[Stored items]
Start of Block
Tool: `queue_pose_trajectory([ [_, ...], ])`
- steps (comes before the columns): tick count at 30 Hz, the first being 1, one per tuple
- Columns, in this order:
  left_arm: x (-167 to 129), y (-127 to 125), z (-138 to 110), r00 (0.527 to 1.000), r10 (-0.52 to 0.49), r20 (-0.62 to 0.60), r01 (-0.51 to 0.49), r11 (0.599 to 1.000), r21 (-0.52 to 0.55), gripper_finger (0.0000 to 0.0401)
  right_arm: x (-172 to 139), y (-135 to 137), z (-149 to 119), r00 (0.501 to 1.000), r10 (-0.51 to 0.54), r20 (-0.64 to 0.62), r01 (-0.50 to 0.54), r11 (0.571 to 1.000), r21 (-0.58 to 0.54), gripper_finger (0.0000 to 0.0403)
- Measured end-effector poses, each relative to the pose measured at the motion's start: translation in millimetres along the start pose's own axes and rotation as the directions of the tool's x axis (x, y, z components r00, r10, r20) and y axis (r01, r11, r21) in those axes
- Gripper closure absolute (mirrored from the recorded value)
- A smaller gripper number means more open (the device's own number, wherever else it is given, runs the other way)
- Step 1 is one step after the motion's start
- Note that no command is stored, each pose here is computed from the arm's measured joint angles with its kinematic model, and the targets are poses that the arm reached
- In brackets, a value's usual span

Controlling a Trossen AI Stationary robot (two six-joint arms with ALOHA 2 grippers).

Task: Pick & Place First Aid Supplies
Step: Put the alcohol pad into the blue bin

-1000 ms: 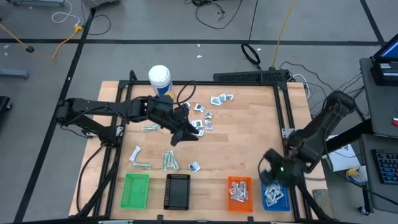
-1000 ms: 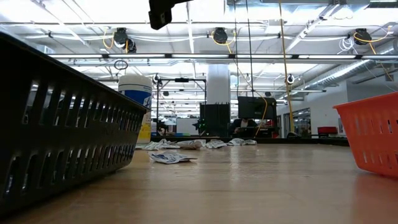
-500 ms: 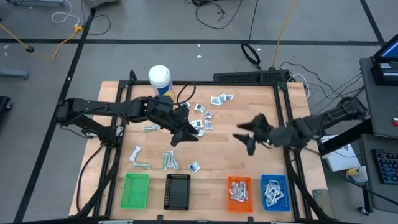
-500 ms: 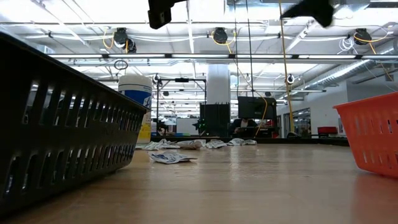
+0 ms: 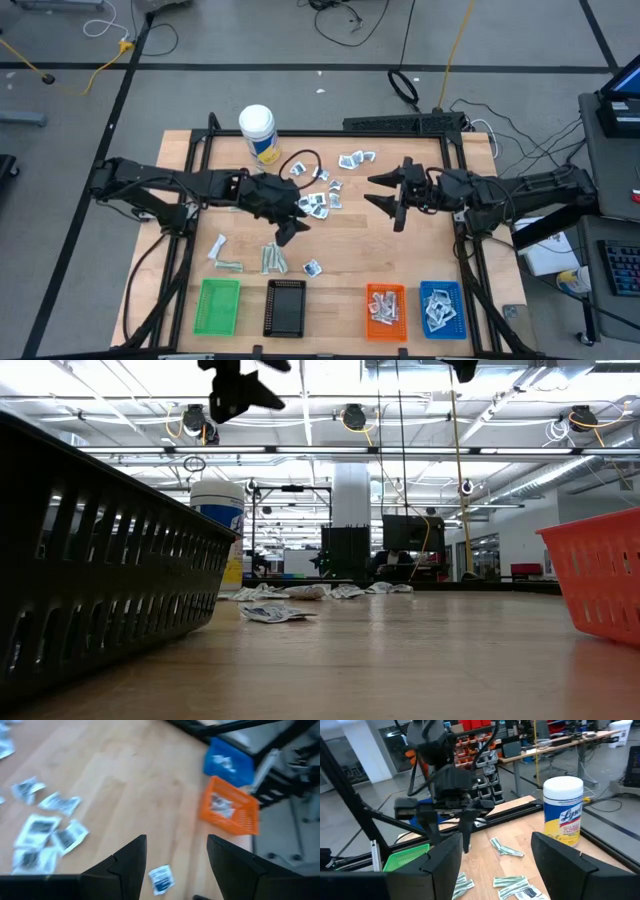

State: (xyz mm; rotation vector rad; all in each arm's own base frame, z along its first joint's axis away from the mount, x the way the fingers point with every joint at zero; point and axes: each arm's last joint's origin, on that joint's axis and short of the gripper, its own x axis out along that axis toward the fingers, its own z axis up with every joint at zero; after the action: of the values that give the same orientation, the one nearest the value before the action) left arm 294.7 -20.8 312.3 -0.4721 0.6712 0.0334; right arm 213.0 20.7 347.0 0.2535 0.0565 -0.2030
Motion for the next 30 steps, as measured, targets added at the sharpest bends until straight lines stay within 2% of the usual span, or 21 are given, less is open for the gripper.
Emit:
queue_pose_trajectory([
  [4, 3.6, -3.9, -9.0, 0.996, 0.086, -0.025, -0.087, 0.995, -0.039, 0.0187, 1.3, -3.6, 4.3, 0.999, -0.010, 0.035, 0.010, 1.000, 0.007, 0.0169],
  [10, 21.8, -7.8, -21.6, 0.985, 0.148, -0.089, -0.159, 0.978, -0.132, 0.0187, 1.1, -4.8, 18.8, 0.985, 0.000, 0.173, 0.006, 0.999, -0.032, 0.0169],
  [15, 45.6, -8.2, -35.6, 0.966, 0.195, -0.172, -0.229, 0.951, -0.206, 0.0187, -0.5, -6.0, 29.7, 0.961, 0.005, 0.276, 0.018, 0.997, -0.081, 0.0171],
  [21, 70.1, -9.5, -48.3, 0.944, 0.227, -0.240, -0.295, 0.906, -0.305, 0.0187, -0.8, -8.8, 34.3, 0.949, -0.007, 0.317, 0.040, 0.994, -0.099, 0.0170],
  [26, 92.4, -18.2, -49.7, 0.930, 0.241, -0.279, -0.322, 0.899, -0.298, 0.0187, -0.5, -11.0, 35.5, 0.946, -0.017, 0.325, 0.051, 0.994, -0.096, 0.0171],
  [30, 108.4, -24.2, -48.2, 0.900, 0.277, -0.337, -0.374, 0.886, -0.273, 0.0188, -1.3, -11.0, 35.9, 0.945, -0.017, 0.326, 0.050, 0.994, -0.095, 0.0170],
])
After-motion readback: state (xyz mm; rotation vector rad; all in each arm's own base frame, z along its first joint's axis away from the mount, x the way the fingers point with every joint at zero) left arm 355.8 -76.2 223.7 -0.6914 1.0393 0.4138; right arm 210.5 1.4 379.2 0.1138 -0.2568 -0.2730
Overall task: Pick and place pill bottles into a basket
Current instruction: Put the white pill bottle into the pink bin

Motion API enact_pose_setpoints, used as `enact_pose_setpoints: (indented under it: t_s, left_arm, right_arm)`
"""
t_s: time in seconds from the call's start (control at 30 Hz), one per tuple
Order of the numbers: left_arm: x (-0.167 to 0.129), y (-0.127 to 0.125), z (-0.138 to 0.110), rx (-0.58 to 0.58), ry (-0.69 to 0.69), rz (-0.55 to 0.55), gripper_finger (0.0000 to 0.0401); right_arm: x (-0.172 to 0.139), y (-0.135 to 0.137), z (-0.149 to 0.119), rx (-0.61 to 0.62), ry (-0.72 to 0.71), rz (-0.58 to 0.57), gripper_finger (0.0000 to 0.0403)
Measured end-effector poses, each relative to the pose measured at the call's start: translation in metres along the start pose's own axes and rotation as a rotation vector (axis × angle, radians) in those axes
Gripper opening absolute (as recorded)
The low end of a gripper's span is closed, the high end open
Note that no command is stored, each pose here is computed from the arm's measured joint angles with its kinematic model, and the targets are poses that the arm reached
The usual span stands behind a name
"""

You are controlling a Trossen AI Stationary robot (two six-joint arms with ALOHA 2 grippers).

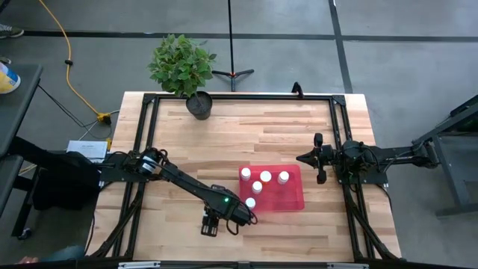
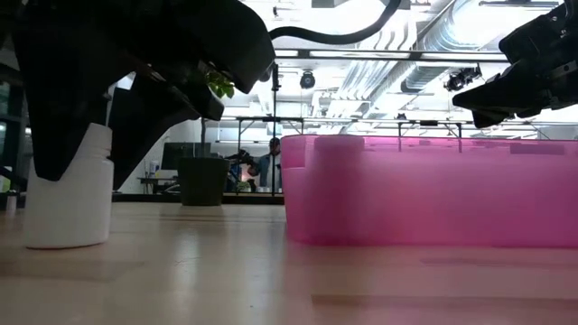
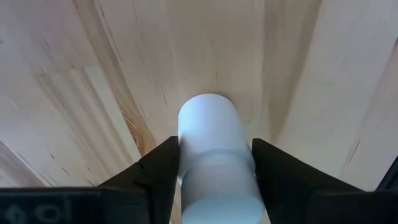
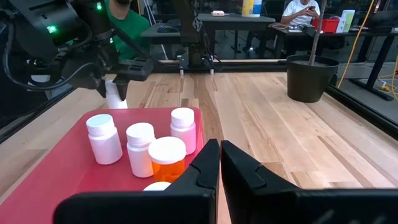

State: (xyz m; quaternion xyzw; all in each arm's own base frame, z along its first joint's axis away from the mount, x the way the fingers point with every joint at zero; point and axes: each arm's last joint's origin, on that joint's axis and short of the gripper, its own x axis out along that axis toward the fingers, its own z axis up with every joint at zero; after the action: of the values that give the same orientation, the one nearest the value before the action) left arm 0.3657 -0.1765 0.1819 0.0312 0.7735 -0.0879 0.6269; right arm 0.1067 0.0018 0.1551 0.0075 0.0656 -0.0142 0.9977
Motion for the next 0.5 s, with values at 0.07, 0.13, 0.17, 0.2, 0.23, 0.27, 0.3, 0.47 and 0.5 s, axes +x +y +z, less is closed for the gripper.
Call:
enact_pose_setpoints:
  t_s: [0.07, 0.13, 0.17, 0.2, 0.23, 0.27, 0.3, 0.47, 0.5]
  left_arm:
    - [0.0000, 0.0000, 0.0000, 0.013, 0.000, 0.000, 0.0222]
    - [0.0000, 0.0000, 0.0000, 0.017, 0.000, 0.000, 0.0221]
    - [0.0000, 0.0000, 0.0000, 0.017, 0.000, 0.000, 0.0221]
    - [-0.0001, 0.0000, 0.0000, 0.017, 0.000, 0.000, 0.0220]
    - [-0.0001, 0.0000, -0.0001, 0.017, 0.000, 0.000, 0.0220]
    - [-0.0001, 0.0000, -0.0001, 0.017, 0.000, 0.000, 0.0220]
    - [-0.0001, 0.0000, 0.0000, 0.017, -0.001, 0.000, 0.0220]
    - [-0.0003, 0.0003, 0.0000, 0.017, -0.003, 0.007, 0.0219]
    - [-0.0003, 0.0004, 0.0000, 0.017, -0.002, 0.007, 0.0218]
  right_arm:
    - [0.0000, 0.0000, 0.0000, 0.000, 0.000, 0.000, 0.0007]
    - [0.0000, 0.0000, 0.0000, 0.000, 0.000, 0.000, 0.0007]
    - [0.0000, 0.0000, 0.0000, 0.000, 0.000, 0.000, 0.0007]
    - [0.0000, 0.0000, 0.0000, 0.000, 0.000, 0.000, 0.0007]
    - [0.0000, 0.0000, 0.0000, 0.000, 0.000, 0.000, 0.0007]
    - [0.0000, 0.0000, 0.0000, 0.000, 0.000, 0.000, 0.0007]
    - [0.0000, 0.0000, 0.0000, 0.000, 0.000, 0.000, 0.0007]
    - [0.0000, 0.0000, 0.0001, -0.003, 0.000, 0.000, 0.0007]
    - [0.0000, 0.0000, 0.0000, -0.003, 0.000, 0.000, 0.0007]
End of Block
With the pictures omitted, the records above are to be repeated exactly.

### Answer to this exercise
Tool: `queue_pose_trajectory([ [_, ...], ])`
- steps (comes before the columns): tick count at 30 Hz, the first being 1, one per tuple
- Columns, in this order:
  left_arm: x (-167 to 129), y (-127 to 125), z (-138 to 110), r00 (0.527 to 1.000), r10 (-0.52 to 0.49), r20 (-0.62 to 0.60), r01 (-0.51 to 0.49), r11 (0.599 to 1.000), r21 (-0.52 to 0.55), gripper_finger (0.0000 to 0.0401)
  right_arm: x (-172 to 139), y (-135 to 137), z (-149 to 119), r00 (0.501 to 1.000), r10 (-0.51 to 0.54), r20 (-0.64 to 0.62), r01 (-0.50 to 0.54), r11 (0.571 to 1.000), r21 (-0.58 to 0.54), gripper_finger (0.0000 to 0.0403)
- Measured end-effector poses, each relative to the pose measured at the motion's start: translation in millimetres along the start pose's own axes and rotation as the directions of the tool's x axis (x, y, z components r00, r10, r20) and y axis (r01, r11, r21) in those axes
- Gripper closure absolute (mirrored from the recorded value)
- A smaller gripper number means more open (the device's own number, wherever else it is given, runs the other way)
- Step 1 is one step after the motion's start
- Note that no command is stored, each pose here is computed from the arm's measured joint angles with its kinematic model, and the targets are poses that the arm reached
- In brackets, a value's usual span

Controlling a Trossen AI Stationary robot (two six-joint arms with ALOHA 2 grippers).

Task: Pick & Place First Aid Supplies
Step: Put the alcohol pad into the blue bin

-1000 ms: 
-1000 ms: 
-500 ms: 
-500 ms: 
+0 ms: 

State: (xyz mm; rotation vector rad; all in each arm's own base frame, z along its first joint's axis away from the mount, x the way the fingers point with every joint at zero; point and axes: each arm's last joint's origin, on that joint's axis and short of the gripper, its own x axis out along that axis toward the fingers, its own z axis up with every joint at zero; after the action: of the values that give the same orientation, the one nearest the value before the action) left arm 294.7 -20.8 312.3 -0.4721 0.6712 0.0334; right arm 213.0 20.7 347.0 0.2535 0.0565 -0.2030
Motion for the next 30 steps, as measured, targets added at the sharpest bends until straight lines stay within 2% of the usual span, or 21 are given, less is open for the gripper.
Emit:
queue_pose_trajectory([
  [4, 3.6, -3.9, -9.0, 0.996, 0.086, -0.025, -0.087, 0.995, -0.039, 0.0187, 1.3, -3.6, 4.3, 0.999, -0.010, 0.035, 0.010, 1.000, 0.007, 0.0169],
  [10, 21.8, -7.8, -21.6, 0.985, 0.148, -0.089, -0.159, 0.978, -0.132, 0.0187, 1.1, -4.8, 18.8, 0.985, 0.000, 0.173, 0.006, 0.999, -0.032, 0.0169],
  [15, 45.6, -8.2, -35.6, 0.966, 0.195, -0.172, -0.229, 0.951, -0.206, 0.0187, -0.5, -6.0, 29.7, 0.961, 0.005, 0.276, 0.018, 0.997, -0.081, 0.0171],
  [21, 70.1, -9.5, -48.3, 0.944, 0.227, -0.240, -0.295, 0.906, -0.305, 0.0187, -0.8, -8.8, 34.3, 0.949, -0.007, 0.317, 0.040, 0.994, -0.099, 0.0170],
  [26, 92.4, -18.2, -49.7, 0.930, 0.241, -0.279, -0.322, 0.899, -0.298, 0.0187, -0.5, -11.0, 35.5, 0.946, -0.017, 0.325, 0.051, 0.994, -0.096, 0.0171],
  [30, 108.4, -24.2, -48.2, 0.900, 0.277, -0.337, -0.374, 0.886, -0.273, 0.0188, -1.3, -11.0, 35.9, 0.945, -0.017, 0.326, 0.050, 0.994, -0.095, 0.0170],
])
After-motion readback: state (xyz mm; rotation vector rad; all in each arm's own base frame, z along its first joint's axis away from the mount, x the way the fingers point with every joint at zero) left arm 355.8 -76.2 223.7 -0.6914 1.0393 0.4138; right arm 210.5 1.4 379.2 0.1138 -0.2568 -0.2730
Overall task: Pick and place pill bottles into a basket
Current instruction: Put the white pill bottle into the pink bin

Motion API enact_pose_setpoints, used as `enact_pose_setpoints: (indented under it: t_s, left_arm, right_arm)`
"""
t_s: time in seconds from the call's start (control at 30 Hz), one per tuple
Order of the numbers: left_arm: x (-0.167 to 0.129), y (-0.127 to 0.125), z (-0.138 to 0.110), rx (-0.58 to 0.58), ry (-0.69 to 0.69), rz (-0.55 to 0.55), gripper_finger (0.0000 to 0.0401); right_arm: x (-0.172 to 0.139), y (-0.135 to 0.137), z (-0.149 to 0.119), rx (-0.61 to 0.62), ry (-0.72 to 0.71), rz (-0.58 to 0.57), gripper_finger (0.0000 to 0.0403)
Measured end-effector poses, each relative to the pose measured at the call's start: translation in metres along the start pose's own axes and rotation as a rotation vector (axis × angle, radians) in those axes
Gripper opening absolute (as recorded)
The low end of a gripper's span is closed, the high end open
Note that no command is stored, each pose here is computed from the arm's measured joint angles with its kinematic model, and the targets are poses that the arm reached
The usual span stands behind a name
"""

You are controlling a Trossen AI Stationary robot (two six-joint arms with ALOHA 2 grippers).


State: (xyz m; quaternion xyzw; all in each arm's own base frame, z along its first joint's axis away from the mount, x the way the fingers point with every joint at zero; point and axes: each arm's last joint's origin, on that joint's axis and short of the gripper, its own x axis out along that axis toward the fingers, its own z axis up with every joint at zero; after the action: of the values that give the same orientation, the one nearest the value before the action) left arm 0.3657 -0.1765 0.1819 0.0312 0.7735 -0.0879 0.6269; right arm 0.1067 0.0018 0.1551 0.0075 0.0656 -0.0142 0.9977
Motion for the next 0.5 s, with values at 0.07, 0.13, 0.17, 0.2, 0.23, 0.27, 0.3, 0.47 and 0.5 s, axes +x +y +z, less is closed for the gripper.
Call:
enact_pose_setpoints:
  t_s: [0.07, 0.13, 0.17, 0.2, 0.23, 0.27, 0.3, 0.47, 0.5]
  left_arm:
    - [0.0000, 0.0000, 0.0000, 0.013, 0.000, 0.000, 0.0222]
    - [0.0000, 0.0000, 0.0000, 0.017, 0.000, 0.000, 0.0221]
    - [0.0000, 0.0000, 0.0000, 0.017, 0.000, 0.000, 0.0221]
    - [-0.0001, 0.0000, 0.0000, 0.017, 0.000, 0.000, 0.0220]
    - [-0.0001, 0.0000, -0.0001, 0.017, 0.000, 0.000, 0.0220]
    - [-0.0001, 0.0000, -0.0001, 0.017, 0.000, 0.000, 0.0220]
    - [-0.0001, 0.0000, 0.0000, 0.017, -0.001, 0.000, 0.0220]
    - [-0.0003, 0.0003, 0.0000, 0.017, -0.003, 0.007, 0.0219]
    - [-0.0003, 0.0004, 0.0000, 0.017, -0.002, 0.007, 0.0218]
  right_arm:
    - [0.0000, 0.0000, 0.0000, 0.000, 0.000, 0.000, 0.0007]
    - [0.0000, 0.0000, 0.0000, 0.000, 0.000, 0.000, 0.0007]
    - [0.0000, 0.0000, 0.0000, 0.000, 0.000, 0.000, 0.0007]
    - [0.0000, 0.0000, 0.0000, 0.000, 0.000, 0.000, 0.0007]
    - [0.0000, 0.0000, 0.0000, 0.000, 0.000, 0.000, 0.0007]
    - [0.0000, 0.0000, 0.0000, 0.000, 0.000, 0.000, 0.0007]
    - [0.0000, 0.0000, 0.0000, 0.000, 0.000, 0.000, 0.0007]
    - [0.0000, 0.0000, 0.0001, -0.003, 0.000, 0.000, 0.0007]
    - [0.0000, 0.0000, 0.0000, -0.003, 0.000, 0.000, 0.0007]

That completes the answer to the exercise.